You really don't understand the car market. So whether it's research or whether it's, it's, corporate capital markets, in, in markets, and whether it's investment banking, covering the clients. So they've grown, very strong, I think, you know, 10%-15%, I think Bernie was showing in the statistics. It goes into all lines of business because it has to be operated on a global basis, global businesses. But Bernie does a great job of bringing them together and driving it. And where we've seen where we think there's opportunities for us, continues to be in Europe, always in Asia, because just the sheer formation and then, and the connectivity.
When we go to talk to clients, I think to be competitive, even in middle-market in the United States, you have to have a global business because think about the discussion going on now for a mid-sized company producing a supply chain on a global basis and getting products from all over the world, and how this is all going to work. So you know, our teammates in India spend time with our middle-market customers about how it's all going to work as India becomes a build-out for a backbone for the world and things like that.

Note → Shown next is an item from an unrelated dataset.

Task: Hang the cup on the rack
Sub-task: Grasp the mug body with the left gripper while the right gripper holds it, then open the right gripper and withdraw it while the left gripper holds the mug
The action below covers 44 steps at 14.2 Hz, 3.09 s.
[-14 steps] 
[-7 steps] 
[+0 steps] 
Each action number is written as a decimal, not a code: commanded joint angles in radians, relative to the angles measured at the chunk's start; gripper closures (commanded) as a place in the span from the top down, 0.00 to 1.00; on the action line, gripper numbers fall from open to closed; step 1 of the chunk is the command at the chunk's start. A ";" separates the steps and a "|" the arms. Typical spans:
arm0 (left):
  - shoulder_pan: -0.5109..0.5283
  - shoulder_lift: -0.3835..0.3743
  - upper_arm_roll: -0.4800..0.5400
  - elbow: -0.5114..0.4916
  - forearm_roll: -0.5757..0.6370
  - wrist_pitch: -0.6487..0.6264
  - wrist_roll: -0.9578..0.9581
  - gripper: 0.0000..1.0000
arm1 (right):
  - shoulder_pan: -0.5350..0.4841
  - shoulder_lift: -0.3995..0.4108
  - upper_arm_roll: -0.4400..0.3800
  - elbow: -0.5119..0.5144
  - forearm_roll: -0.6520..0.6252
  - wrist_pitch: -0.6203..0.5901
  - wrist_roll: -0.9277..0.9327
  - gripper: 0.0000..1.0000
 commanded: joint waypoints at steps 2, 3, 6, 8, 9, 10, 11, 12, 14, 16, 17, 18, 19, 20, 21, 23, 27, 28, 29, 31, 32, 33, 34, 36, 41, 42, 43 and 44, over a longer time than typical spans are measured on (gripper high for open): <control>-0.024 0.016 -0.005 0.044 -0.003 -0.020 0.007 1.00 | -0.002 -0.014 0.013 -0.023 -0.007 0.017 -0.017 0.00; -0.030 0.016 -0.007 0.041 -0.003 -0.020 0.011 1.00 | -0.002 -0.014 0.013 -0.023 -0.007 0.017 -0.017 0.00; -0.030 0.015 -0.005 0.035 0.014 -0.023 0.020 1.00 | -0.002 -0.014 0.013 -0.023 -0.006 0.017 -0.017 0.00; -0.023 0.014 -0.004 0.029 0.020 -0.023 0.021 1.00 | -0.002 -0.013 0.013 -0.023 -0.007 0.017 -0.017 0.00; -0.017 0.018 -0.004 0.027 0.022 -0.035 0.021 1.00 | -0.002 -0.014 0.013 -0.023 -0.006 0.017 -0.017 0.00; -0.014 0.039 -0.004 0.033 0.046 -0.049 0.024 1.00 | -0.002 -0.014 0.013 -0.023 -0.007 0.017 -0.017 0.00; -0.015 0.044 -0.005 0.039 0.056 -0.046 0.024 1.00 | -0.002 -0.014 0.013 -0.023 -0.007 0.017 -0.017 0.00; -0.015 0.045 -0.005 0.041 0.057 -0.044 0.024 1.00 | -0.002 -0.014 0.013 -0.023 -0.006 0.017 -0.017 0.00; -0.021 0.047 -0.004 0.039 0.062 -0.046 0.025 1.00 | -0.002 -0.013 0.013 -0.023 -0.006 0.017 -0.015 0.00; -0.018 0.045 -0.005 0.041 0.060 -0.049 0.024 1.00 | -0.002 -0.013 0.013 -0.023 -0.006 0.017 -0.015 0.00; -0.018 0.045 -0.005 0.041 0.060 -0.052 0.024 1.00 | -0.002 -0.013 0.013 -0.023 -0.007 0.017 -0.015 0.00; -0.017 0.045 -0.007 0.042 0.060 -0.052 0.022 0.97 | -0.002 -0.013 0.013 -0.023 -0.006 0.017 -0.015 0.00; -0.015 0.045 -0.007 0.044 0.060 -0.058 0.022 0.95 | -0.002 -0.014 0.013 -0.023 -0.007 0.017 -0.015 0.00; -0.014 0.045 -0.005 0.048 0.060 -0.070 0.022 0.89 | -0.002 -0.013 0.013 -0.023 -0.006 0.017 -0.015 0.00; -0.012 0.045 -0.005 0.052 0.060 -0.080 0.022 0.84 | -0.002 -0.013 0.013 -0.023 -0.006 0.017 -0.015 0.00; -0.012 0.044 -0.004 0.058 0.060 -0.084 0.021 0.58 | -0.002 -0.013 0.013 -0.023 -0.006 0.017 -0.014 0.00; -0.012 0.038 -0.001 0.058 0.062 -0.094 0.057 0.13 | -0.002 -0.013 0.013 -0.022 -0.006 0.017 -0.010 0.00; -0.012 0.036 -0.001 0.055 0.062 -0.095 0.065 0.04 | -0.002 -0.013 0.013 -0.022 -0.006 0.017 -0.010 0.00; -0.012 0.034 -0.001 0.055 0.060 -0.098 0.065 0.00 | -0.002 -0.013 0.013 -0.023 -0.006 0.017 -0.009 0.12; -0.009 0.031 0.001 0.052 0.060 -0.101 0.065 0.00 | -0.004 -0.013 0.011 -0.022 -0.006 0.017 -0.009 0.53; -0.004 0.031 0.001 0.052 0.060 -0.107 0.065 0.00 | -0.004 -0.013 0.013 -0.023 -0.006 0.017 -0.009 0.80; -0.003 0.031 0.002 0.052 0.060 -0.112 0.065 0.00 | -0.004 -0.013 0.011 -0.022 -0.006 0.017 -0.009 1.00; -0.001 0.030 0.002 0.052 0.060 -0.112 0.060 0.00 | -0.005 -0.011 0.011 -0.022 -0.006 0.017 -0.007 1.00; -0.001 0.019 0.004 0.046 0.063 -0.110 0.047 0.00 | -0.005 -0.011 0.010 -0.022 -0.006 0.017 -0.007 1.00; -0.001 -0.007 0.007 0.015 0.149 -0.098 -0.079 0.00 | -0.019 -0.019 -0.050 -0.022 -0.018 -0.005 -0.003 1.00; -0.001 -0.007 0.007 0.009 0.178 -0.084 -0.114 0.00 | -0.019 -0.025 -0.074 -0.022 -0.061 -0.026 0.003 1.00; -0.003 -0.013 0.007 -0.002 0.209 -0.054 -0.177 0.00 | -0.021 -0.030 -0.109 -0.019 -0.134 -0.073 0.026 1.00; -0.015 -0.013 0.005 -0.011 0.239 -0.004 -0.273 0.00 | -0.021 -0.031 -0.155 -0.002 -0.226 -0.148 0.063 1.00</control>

That's unique. So it's. Bernie's done a good job of leading the team. All the business leaders drive it, and it's a very important business, so it's about 20-odd% of what we have. So the reason why it's hard to get, everybody says, you want it to be bigger. The answer is, I never look at it that way, because if you think about the consumer business being so big, it's a little harder to keep up with that. There's just so much opportunity for us in the consumer and wealth management business in the U.S. that it's sort of hard, the rest of the world is not as big as people think, so it's hard to keep up with that. But that's, that doesn't mean they're not growing. They're doing a great job.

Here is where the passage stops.